Proviamo a fare un po’ di chiarezza, interrogando la moderna psichiatria. «Il bambino non ha sessualità, punto» osserva lo psichiatra e psicoterapeuta Andrea Masini, direttore della rivista Il Sogno della Farfalla. «Per sessualità s’intende una dimensione che riguarda l’adulto, che prevede lo sviluppo puberale, che prevede la presenza di tutta una serie di realtà fisiche e biologiche, prima di tutto, e mentali, che il bambino non ha. Tutta la sua dimensione di rapporto, che è potentissima, si svolge in un ambito che possiamo chiamare “di affetti” che di sessuale non ha assolutamente nulla, e non lo può nemmeno avere. Possiamo pertanto ribadire che, mutuando il pensiero aristotelico prima e quello della Bibbia poi, Freud teorizza che il bambino non “esiste”».
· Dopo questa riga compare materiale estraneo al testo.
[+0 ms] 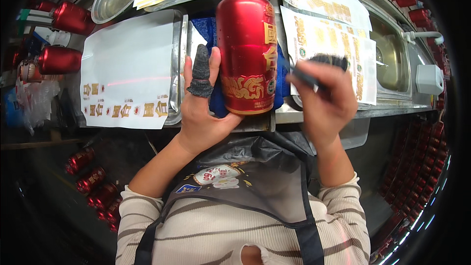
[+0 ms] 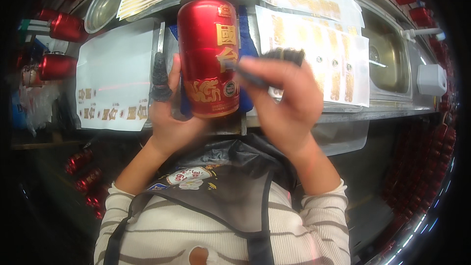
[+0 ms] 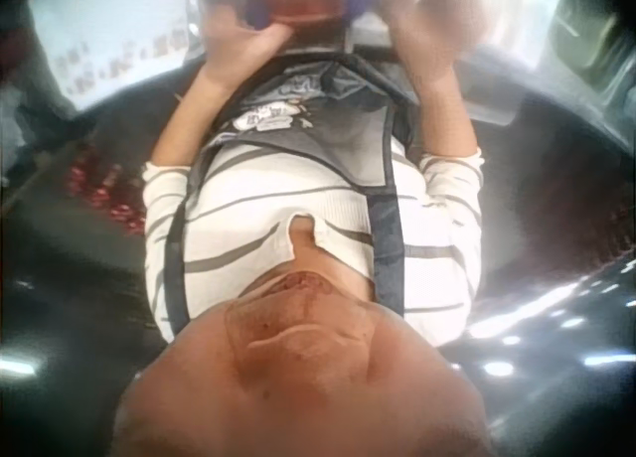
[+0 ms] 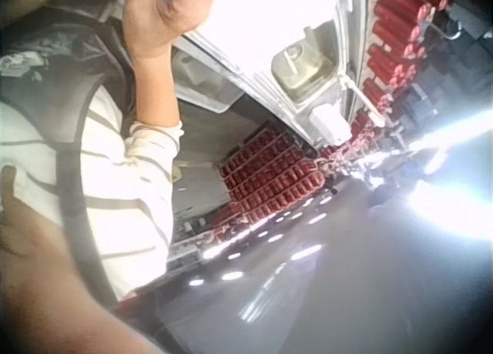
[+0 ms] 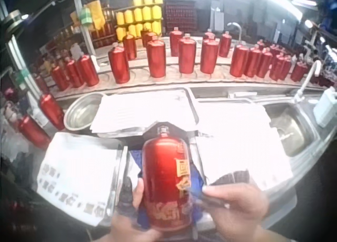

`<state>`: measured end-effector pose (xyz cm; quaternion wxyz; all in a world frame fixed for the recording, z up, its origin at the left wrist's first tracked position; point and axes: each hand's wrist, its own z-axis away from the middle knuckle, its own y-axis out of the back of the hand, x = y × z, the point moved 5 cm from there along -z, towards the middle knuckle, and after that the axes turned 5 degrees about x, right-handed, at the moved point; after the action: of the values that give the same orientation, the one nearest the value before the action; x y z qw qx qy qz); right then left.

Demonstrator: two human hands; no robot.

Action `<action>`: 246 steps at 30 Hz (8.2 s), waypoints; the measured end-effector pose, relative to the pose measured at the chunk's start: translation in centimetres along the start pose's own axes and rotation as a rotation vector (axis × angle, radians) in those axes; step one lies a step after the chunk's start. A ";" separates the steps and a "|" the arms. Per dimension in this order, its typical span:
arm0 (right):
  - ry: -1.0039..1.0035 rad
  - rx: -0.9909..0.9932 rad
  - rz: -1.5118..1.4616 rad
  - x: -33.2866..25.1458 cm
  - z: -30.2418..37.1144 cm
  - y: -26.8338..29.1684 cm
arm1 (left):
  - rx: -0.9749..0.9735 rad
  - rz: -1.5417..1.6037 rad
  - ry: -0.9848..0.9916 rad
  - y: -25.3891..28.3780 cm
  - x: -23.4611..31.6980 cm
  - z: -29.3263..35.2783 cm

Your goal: The person applies gold stickers to red cylindrical containers, smoothing each label with a blue cloth and rotating the container to ensure adhesion. The person handles multiple containers one at a time, placing finished units aside.

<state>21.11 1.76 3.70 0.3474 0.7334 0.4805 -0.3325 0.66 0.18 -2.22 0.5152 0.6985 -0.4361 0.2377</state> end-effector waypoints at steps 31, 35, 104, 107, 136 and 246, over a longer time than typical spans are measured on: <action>0.355 -0.350 0.129 -3.4 3.7 -1.8 | 0.016 -0.121 -0.302 0.1 3.2 -2.0; 0.326 -0.217 0.264 -2.3 2.4 -1.3 | 0.002 -0.158 -0.318 -0.1 3.3 -2.0; 0.017 -0.745 0.197 -2.0 -0.1 -6.4 | 1.361 -1.495 1.661 37.7 4.9 81.9; -0.152 -0.673 0.062 -2.9 1.2 -5.4 | 1.676 -1.673 1.412 38.9 5.5 76.9; -0.294 -0.418 0.076 1.7 0.1 -1.5 | 0.561 0.294 0.224 28.5 -1.5 -7.2; -0.732 -0.326 -0.172 1.8 4.6 0.0 | 0.149 0.468 0.303 -0.2 0.6 1.9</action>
<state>20.93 -1.21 -0.23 0.5781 0.4593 0.4311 -0.5187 0.94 -1.76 -2.50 0.4530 0.5712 -0.4848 0.4832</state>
All’inizio si diceva che il pedofilo è un grave malato mentale (oltre a essere un criminale). Perché? «Il bambino rappresenta quell’immediatezza, spontaneità, vitalità che il pedofilo ha irrimediabilmente perduto per vicende personali» spiega la psicoterapeuta Maria Gabriella Gatti. «Giustamente – aggiunge – c’è chi ha definito l’abuso su di un minore come ‘omicidio psichico’: non ha niente di sessuale in quanto è un’azione, una pulsione se vogliamo usare una terminologia psichiatrica, che va contro la potenzialità psichica ed evolutiva del bambino. Ciò che però è caratteristico del comportamento pedofilo è il suo essere sottoposto a un controllo razionale: se la pulsione omicida, compulsiva e ripetitiva, rappresenta l’aspetto psicopatologico della pedofilia, il controllo razionale gli conferisce una qualità criminale. Infatti quest’ultimo consente, fino a un certo punto, di evitare le conseguenze penali oltre che l’utilizzo di sofisticate strategie di scelta e di avvicinamento delle vittime». Cosa accade al bambino che subisce l’abuso? «Tradito da una figura importante di riferimento, il minore può andare incontro a uno stato dissociativo, a una grave depressione reattiva, a sensi di colpa intensi che minano il senso della propria identità. Nel caso in cui le vittime siano soggetti prepuberi, ciò che si va a colpire è la possibilità del rapporto uomo-donna. Qualcosa di analogo accadeva nella relazione fra maestro e allievo nell’antica Grecia: questa era imposta in un momento critico della vita del fanciullo, quando la maturazione del corpo, fondendosi con la realtà mentale, poteva far emergere il desiderio verso la donna».